__Required work__
Exclude all pictures, then copy each of the records exactly as written.

Records drawn from a dataset

_ _ _ _

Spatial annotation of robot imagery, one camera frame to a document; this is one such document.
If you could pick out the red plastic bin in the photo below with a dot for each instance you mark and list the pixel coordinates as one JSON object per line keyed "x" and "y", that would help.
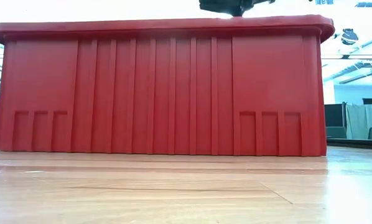
{"x": 161, "y": 93}

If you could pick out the black divider panel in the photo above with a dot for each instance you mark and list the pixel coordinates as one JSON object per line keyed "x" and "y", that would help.
{"x": 333, "y": 115}

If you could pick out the grey-green curtain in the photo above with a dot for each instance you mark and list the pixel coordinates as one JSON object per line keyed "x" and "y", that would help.
{"x": 360, "y": 121}

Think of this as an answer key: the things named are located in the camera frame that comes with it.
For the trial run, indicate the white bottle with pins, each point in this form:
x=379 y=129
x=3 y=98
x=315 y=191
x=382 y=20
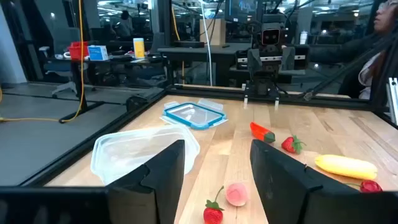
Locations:
x=303 y=38

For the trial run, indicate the blue-lit computer screen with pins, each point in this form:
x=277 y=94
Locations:
x=241 y=9

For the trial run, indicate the leafy red toy strawberry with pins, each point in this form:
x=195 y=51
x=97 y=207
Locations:
x=289 y=144

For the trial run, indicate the red plastic basket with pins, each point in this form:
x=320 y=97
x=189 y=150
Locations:
x=76 y=51

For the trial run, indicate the yellow toy banana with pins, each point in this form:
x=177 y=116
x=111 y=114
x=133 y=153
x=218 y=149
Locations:
x=345 y=166

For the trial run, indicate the red toy pepper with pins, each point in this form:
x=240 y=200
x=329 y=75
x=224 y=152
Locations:
x=259 y=130

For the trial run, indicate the person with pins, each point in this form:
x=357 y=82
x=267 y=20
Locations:
x=384 y=18
x=125 y=25

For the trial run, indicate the grey desk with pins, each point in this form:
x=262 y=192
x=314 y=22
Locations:
x=192 y=51

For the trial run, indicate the brown cardboard box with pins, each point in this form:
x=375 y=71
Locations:
x=217 y=32

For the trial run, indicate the clear plastic food container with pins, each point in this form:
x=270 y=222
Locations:
x=124 y=152

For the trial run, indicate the long-stemmed red toy strawberry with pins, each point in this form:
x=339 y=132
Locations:
x=213 y=216

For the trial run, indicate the black desk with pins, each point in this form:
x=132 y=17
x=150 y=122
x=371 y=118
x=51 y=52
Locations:
x=76 y=81

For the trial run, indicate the long-stemmed red toy cherry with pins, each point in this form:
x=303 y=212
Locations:
x=370 y=186

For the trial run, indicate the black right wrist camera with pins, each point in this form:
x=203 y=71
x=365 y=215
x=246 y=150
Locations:
x=270 y=36

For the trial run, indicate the blue and white box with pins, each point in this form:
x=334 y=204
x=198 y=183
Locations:
x=98 y=53

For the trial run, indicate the silver aluminium extrusion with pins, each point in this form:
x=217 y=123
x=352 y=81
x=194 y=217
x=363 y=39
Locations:
x=393 y=99

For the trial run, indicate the grey office chair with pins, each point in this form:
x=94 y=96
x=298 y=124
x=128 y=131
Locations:
x=65 y=39

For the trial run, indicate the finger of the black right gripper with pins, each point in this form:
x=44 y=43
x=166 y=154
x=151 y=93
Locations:
x=254 y=59
x=288 y=58

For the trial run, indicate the blue-rimmed clear container lid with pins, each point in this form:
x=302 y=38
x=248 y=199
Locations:
x=194 y=115

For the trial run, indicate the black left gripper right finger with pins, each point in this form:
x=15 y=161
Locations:
x=286 y=186

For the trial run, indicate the pink toy peach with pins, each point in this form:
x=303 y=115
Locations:
x=236 y=194

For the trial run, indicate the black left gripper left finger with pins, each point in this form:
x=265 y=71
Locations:
x=149 y=193

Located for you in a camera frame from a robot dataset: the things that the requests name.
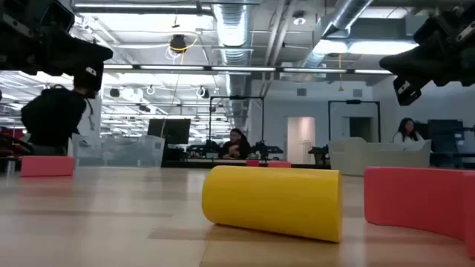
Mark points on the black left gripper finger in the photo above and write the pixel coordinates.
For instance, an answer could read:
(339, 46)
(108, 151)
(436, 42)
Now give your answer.
(81, 52)
(67, 66)

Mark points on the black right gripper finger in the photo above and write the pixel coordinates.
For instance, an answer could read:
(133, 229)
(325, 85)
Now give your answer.
(419, 55)
(426, 74)

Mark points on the small red block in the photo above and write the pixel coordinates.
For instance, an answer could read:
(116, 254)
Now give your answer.
(279, 164)

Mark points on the black background robot arm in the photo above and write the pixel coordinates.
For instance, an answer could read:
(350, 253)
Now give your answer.
(264, 150)
(320, 151)

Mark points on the person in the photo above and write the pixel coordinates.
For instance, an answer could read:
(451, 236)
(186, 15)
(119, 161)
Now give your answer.
(235, 146)
(52, 118)
(407, 133)

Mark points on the white building column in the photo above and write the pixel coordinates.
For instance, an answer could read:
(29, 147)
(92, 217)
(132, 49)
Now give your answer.
(95, 122)

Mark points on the dark blue cabinet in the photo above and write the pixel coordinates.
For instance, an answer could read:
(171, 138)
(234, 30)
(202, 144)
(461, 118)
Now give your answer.
(445, 141)

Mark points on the light grey plastic bin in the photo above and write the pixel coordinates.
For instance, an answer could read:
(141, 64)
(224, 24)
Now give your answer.
(371, 157)

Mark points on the red rectangular block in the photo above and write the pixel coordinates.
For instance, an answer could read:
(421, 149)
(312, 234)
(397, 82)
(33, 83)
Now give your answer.
(47, 166)

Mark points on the clear plastic bin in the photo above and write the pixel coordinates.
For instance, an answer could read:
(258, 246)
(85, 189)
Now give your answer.
(122, 152)

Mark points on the black monitor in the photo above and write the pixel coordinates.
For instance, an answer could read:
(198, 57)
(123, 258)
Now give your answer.
(168, 130)

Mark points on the red arch block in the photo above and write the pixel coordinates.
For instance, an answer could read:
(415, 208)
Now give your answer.
(412, 200)

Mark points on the white door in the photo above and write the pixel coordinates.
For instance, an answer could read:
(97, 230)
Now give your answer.
(300, 139)

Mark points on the overhead light bar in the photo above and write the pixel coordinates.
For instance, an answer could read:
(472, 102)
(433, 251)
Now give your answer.
(241, 69)

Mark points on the background work table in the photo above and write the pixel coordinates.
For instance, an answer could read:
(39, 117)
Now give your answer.
(208, 162)

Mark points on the yellow cylinder block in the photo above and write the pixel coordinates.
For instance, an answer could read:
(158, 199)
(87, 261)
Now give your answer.
(274, 202)

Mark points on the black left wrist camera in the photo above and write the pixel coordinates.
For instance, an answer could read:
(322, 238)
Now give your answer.
(88, 79)

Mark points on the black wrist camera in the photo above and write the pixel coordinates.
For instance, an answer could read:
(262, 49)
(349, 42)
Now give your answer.
(406, 91)
(88, 79)

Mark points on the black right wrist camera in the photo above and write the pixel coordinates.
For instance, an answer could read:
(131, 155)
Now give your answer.
(406, 91)

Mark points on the black frame stand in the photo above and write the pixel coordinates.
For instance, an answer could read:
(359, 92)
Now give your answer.
(237, 97)
(352, 101)

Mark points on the silver smooth ventilation duct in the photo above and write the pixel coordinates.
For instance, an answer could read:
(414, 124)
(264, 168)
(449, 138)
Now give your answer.
(347, 15)

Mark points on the silver ribbed ventilation duct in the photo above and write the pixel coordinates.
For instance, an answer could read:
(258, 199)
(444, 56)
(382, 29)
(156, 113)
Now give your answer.
(233, 26)

_ _ _ _

__Worked solution__
Spatial annotation of robot imagery, one camera frame to a document; this is one such document.
If you could pick out the red plastic bin in the photo below with a dot for each instance you mark and list the pixel coordinates as one JSON object per line keyed "x" and "y", that would help.
{"x": 161, "y": 93}

If you could pick out the black divider panel in the photo above with a dot for each instance you mark and list the pixel coordinates as one JSON object per line keyed "x" and "y", that would help.
{"x": 333, "y": 115}

If you could pick out the grey-green curtain in the photo above with a dot for each instance you mark and list the pixel coordinates as one JSON object per line keyed "x" and "y", that would help.
{"x": 360, "y": 121}

Think of this as an answer key: the things named are located in the camera frame that comes with it.
For the trial run, indicate the white bottle with pins, each point in this form:
x=379 y=129
x=3 y=98
x=315 y=191
x=382 y=20
Locations:
x=303 y=38

For the trial run, indicate the blue-lit computer screen with pins, each point in this form:
x=277 y=94
Locations:
x=241 y=9

For the trial run, indicate the leafy red toy strawberry with pins, each point in this form:
x=195 y=51
x=97 y=207
Locations:
x=289 y=144

For the trial run, indicate the red plastic basket with pins, each point in this form:
x=320 y=97
x=189 y=150
Locations:
x=76 y=51

For the trial run, indicate the yellow toy banana with pins, each point in this form:
x=177 y=116
x=111 y=114
x=133 y=153
x=218 y=149
Locations:
x=345 y=166

For the trial run, indicate the red toy pepper with pins, each point in this form:
x=240 y=200
x=329 y=75
x=224 y=152
Locations:
x=259 y=130

For the trial run, indicate the person with pins, each point in this form:
x=357 y=82
x=267 y=20
Locations:
x=384 y=18
x=125 y=25

For the trial run, indicate the grey desk with pins, each point in this form:
x=262 y=192
x=314 y=22
Locations:
x=192 y=51

For the trial run, indicate the brown cardboard box with pins, each point in this form:
x=375 y=71
Locations:
x=217 y=32

For the trial run, indicate the clear plastic food container with pins, each point in this form:
x=270 y=222
Locations:
x=124 y=152

For the trial run, indicate the long-stemmed red toy strawberry with pins, each point in this form:
x=339 y=132
Locations:
x=213 y=216

For the trial run, indicate the black desk with pins, each point in this form:
x=132 y=17
x=150 y=122
x=371 y=118
x=51 y=52
Locations:
x=76 y=81

For the trial run, indicate the long-stemmed red toy cherry with pins, each point in this form:
x=303 y=212
Locations:
x=370 y=186

For the trial run, indicate the black right wrist camera with pins, each point in this form:
x=203 y=71
x=365 y=215
x=246 y=150
Locations:
x=270 y=36

For the trial run, indicate the blue and white box with pins, each point in this form:
x=334 y=204
x=198 y=183
Locations:
x=98 y=53

For the trial run, indicate the silver aluminium extrusion with pins, each point in this form:
x=217 y=123
x=352 y=81
x=194 y=217
x=363 y=39
Locations:
x=393 y=99

For the trial run, indicate the grey office chair with pins, each point in this form:
x=94 y=96
x=298 y=124
x=128 y=131
Locations:
x=65 y=39

For the trial run, indicate the finger of the black right gripper with pins, each point in this form:
x=44 y=43
x=166 y=154
x=151 y=93
Locations:
x=254 y=59
x=288 y=58

For the trial run, indicate the blue-rimmed clear container lid with pins, each point in this form:
x=302 y=38
x=248 y=199
Locations:
x=194 y=115

For the trial run, indicate the black left gripper right finger with pins, each point in this form:
x=15 y=161
Locations:
x=286 y=186

For the trial run, indicate the pink toy peach with pins, each point in this form:
x=303 y=115
Locations:
x=236 y=194

For the trial run, indicate the black left gripper left finger with pins, each point in this form:
x=265 y=71
Locations:
x=149 y=193

Located for you in a camera frame from a robot dataset: the things that the requests name.
Mark points on the black left gripper finger in the photo above and write the pixel coordinates.
For instance, an answer could read:
(339, 46)
(108, 151)
(436, 42)
Now give your answer.
(81, 52)
(67, 66)

Mark points on the black right gripper finger in the photo above and write the pixel coordinates.
For instance, an answer could read:
(133, 229)
(325, 85)
Now give your answer.
(419, 55)
(426, 74)

Mark points on the small red block in the photo above and write the pixel coordinates.
For instance, an answer could read:
(116, 254)
Now give your answer.
(279, 164)

Mark points on the black background robot arm in the photo above and write the pixel coordinates.
For instance, an answer could read:
(350, 253)
Now give your answer.
(264, 150)
(320, 151)

Mark points on the person in the photo above and write the pixel coordinates.
For instance, an answer could read:
(451, 236)
(186, 15)
(119, 161)
Now give your answer.
(235, 146)
(52, 118)
(407, 133)

Mark points on the white building column in the photo above and write the pixel coordinates.
For instance, an answer could read:
(29, 147)
(92, 217)
(132, 49)
Now give your answer.
(95, 122)

Mark points on the dark blue cabinet in the photo above and write the pixel coordinates.
For instance, an answer could read:
(171, 138)
(234, 30)
(202, 144)
(461, 118)
Now give your answer.
(445, 141)

Mark points on the light grey plastic bin in the photo above and write the pixel coordinates.
For instance, an answer could read:
(141, 64)
(224, 24)
Now give your answer.
(371, 157)

Mark points on the red rectangular block in the photo above and write the pixel coordinates.
For instance, an answer could read:
(421, 149)
(312, 234)
(397, 82)
(33, 83)
Now give your answer.
(47, 166)

Mark points on the clear plastic bin in the photo above and write the pixel coordinates.
For instance, an answer could read:
(258, 246)
(85, 189)
Now give your answer.
(122, 152)

Mark points on the black monitor in the photo above and write the pixel coordinates.
For instance, an answer could read:
(198, 57)
(123, 258)
Now give your answer.
(168, 130)

Mark points on the red arch block in the photo above and write the pixel coordinates.
For instance, an answer could read:
(415, 208)
Now give your answer.
(412, 200)

Mark points on the white door in the photo above and write the pixel coordinates.
For instance, an answer could read:
(97, 230)
Now give your answer.
(300, 139)

Mark points on the overhead light bar in the photo above and write the pixel coordinates.
For instance, an answer could read:
(472, 102)
(433, 251)
Now give your answer.
(241, 69)

Mark points on the background work table in the photo above and write the pixel coordinates.
For instance, an answer could read:
(39, 117)
Now give your answer.
(208, 162)

Mark points on the yellow cylinder block in the photo above and write the pixel coordinates.
For instance, an answer could read:
(158, 199)
(87, 261)
Now give your answer.
(274, 202)

Mark points on the black left wrist camera in the photo above and write the pixel coordinates.
For instance, an answer could read:
(322, 238)
Now give your answer.
(88, 79)

Mark points on the black wrist camera in the photo above and write the pixel coordinates.
For instance, an answer could read:
(262, 49)
(349, 42)
Now give your answer.
(406, 91)
(88, 79)

Mark points on the black right wrist camera in the photo above and write the pixel coordinates.
For instance, an answer could read:
(131, 155)
Now give your answer.
(406, 91)

Mark points on the black frame stand in the photo above and write the pixel coordinates.
For instance, an answer could read:
(359, 92)
Now give your answer.
(237, 97)
(352, 101)

Mark points on the silver smooth ventilation duct in the photo above and write the pixel coordinates.
For instance, an answer could read:
(414, 124)
(264, 168)
(449, 138)
Now give your answer.
(347, 15)

Mark points on the silver ribbed ventilation duct in the photo above and write the pixel coordinates.
For instance, an answer could read:
(258, 199)
(444, 56)
(382, 29)
(156, 113)
Now give your answer.
(233, 26)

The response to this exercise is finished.